Stored items from a collection:
━━━━━━━━━━━━━━━━━━━━

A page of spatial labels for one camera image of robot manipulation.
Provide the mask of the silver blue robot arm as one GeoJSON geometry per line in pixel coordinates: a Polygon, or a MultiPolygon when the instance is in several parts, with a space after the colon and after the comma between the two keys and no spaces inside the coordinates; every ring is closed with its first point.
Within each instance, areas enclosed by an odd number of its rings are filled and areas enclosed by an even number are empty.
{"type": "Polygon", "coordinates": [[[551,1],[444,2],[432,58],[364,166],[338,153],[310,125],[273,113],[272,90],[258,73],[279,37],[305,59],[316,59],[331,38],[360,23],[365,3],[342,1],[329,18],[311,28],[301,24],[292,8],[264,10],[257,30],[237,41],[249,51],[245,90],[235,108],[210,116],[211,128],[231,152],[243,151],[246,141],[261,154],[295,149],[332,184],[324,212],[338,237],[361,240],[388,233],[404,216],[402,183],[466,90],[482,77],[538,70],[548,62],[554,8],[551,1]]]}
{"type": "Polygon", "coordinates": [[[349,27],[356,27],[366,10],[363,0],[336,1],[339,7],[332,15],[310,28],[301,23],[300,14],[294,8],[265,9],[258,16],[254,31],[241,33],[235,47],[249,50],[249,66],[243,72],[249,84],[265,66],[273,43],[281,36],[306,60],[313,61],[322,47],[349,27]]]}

━━━━━━━━━━━━━━━━━━━━

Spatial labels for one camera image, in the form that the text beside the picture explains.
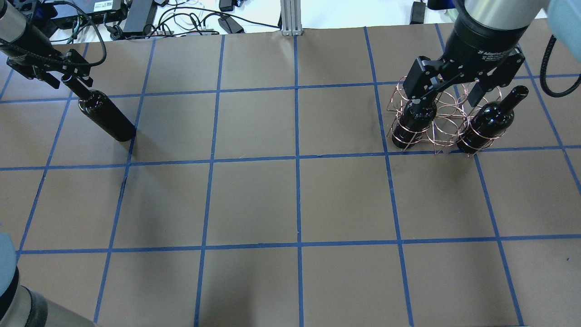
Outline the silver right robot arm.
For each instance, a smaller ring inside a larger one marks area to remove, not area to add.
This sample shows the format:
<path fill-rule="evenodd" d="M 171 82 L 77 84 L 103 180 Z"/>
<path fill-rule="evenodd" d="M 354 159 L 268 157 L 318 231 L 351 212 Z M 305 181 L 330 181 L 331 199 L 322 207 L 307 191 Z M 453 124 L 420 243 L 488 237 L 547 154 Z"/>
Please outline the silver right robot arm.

━━━━━━━━━━━━━━━━━━━━

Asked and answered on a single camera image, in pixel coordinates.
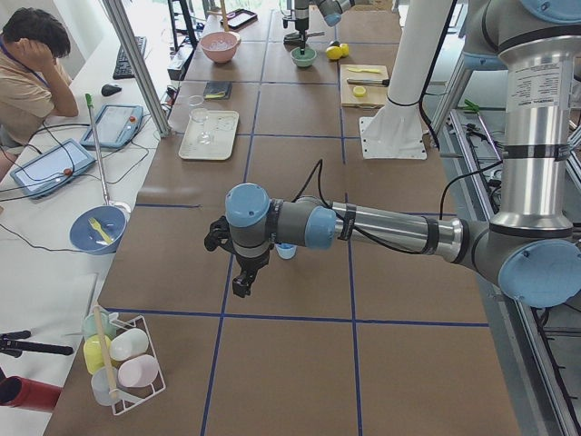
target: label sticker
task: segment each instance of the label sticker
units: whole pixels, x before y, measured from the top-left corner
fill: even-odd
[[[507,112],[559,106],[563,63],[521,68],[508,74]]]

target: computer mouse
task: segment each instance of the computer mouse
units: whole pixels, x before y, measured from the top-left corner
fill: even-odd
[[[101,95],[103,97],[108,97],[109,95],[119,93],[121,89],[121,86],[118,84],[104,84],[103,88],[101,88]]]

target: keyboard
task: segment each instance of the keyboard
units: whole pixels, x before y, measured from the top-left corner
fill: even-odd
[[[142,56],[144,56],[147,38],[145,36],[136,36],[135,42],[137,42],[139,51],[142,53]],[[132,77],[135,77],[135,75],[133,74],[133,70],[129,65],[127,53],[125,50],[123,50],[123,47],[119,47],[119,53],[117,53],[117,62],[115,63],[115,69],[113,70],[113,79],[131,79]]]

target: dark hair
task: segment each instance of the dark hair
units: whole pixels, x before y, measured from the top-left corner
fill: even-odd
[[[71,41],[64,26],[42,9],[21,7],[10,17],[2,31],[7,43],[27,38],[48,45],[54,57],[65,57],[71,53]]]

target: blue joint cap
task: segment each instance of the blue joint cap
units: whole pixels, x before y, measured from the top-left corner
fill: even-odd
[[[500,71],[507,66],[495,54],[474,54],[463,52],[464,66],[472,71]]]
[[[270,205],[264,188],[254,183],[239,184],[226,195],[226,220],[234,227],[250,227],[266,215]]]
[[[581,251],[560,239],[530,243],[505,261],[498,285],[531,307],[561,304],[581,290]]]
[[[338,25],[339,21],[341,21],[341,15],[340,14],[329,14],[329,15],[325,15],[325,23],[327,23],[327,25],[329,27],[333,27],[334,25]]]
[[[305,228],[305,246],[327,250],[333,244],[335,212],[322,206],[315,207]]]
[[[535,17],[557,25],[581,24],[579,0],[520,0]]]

━━━━━━━━━━━━━━━━━━━━

[Prompt] Each line that includes the word "sticker" counts once; report how many such lines the entries have, and nothing else.

[Exercise answer] 2